▶ WORK TO COMPLETE: Look below for the line that contains "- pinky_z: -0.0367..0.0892", then copy it and each following line exactly, through and including the line that contains "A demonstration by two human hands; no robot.".

▶ GIVEN MATERIAL:

== == ==

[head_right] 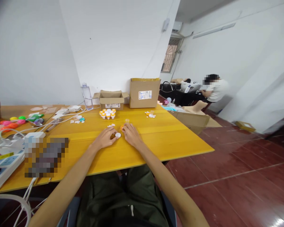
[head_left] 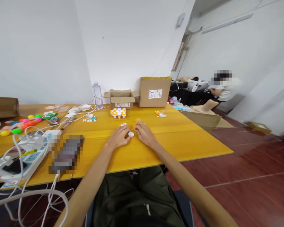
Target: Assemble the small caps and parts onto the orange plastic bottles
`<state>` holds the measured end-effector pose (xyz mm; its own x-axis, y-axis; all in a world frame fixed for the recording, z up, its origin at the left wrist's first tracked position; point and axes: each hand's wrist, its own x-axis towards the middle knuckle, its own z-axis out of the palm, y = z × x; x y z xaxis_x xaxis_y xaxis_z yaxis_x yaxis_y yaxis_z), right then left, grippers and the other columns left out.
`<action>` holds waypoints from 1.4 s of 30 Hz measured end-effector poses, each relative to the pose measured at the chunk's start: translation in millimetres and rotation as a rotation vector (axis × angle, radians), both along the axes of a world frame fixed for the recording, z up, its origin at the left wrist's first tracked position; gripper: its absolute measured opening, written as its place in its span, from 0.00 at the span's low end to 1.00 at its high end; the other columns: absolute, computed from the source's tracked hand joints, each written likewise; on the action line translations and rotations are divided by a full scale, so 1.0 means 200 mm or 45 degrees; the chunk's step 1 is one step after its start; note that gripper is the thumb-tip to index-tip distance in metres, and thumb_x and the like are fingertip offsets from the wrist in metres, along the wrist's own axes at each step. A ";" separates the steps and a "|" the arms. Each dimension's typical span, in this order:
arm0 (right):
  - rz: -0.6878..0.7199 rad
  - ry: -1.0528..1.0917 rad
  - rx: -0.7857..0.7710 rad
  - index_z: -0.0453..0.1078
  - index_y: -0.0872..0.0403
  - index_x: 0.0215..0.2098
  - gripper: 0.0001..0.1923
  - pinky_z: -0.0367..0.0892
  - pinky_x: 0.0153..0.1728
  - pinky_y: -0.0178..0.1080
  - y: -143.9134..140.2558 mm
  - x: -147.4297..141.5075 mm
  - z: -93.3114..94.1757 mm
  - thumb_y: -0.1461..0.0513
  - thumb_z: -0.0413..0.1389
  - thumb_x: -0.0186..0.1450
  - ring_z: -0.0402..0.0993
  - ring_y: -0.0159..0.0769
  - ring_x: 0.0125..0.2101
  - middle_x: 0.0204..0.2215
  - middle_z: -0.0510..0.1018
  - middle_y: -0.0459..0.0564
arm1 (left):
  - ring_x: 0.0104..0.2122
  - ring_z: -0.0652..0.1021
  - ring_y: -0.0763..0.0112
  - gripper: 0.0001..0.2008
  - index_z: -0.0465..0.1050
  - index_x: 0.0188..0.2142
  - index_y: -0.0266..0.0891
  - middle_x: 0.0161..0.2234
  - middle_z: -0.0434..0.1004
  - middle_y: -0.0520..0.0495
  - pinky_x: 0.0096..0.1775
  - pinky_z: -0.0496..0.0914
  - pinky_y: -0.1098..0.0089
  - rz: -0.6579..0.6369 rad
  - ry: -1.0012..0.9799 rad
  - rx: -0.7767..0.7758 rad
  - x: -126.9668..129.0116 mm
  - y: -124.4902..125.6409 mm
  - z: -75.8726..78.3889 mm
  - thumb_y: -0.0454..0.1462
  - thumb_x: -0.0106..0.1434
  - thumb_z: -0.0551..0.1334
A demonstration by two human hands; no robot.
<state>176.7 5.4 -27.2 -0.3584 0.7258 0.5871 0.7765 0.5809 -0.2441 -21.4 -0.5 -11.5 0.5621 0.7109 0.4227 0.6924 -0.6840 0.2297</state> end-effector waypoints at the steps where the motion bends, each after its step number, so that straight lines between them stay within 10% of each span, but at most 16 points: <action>1: 0.005 0.004 -0.007 0.71 0.50 0.37 0.08 0.67 0.46 0.45 0.00 0.00 0.00 0.66 0.50 0.69 0.70 0.43 0.43 0.46 0.75 0.55 | 0.46 0.76 0.58 0.06 0.71 0.38 0.42 0.40 0.75 0.44 0.51 0.70 0.57 0.003 0.002 -0.003 0.00 0.00 0.00 0.41 0.66 0.58; 26: 0.243 0.792 -0.514 0.65 0.51 0.29 0.18 0.69 0.32 0.37 0.07 0.05 -0.02 0.46 0.52 0.65 0.69 0.35 0.27 0.25 0.72 0.44 | 0.47 0.75 0.57 0.07 0.71 0.40 0.43 0.40 0.75 0.44 0.51 0.69 0.57 -0.012 -0.026 -0.042 -0.01 0.02 -0.02 0.41 0.65 0.59; 42: 0.298 0.820 -0.589 0.63 0.51 0.25 0.22 0.66 0.33 0.38 0.04 0.04 0.02 0.43 0.53 0.62 0.67 0.35 0.27 0.23 0.68 0.43 | 0.46 0.76 0.56 0.10 0.69 0.35 0.43 0.40 0.75 0.45 0.51 0.69 0.57 -0.013 -0.062 -0.057 0.00 0.02 -0.01 0.46 0.63 0.64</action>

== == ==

▶ THE ANSWER:
  - pinky_z: -0.0367..0.0892
  - pinky_x: 0.0153..0.1728
  - pinky_y: -0.0178..0.1080
  - y: -143.9134..140.2558 mm
  - x: -147.4297..141.5075 mm
  - z: -93.3114..94.1757 mm
  - thumb_y: -0.1461..0.0513
  - thumb_z: -0.0413..0.1389
  - thumb_x: -0.0186..0.1450
  - ring_z: -0.0402..0.0993
  - ring_y: -0.0159..0.0769
  - ring_x: 0.0125..0.2101
  - middle_x: 0.0204..0.2215
  - middle_z: -0.0510..0.1018
  - middle_y: -0.0459..0.0564
arm1 (left):
  - ring_x: 0.0104..0.2122
  - ring_z: -0.0652..0.1021
  - ring_y: -0.0763..0.0112
  - gripper: 0.0001..0.2008
  - index_z: -0.0465..0.1050
  - index_x: 0.0188..0.2142
  - index_y: -0.0266..0.0891
  - middle_x: 0.0161..0.2234
  - middle_z: -0.0434..0.1004
  - middle_y: -0.0520..0.0495
  - pinky_x: 0.0096..0.1775
  - pinky_z: -0.0496..0.0914
  - pinky_y: -0.1098..0.0089
  - rz: -0.6579..0.6369 rad
  - ry: -1.0012..0.9799 rad
  - rx: -0.7767..0.7758 rad
  - x: -126.9668..129.0116 mm
  - y: -124.4902..125.6409 mm
  - z: -75.8726..78.3889 mm
  - thumb_y: -0.0454..0.1462
  - thumb_x: -0.0106..0.1434
  - thumb_z: -0.0551..0.1334
A demonstration by two human hands; no robot.

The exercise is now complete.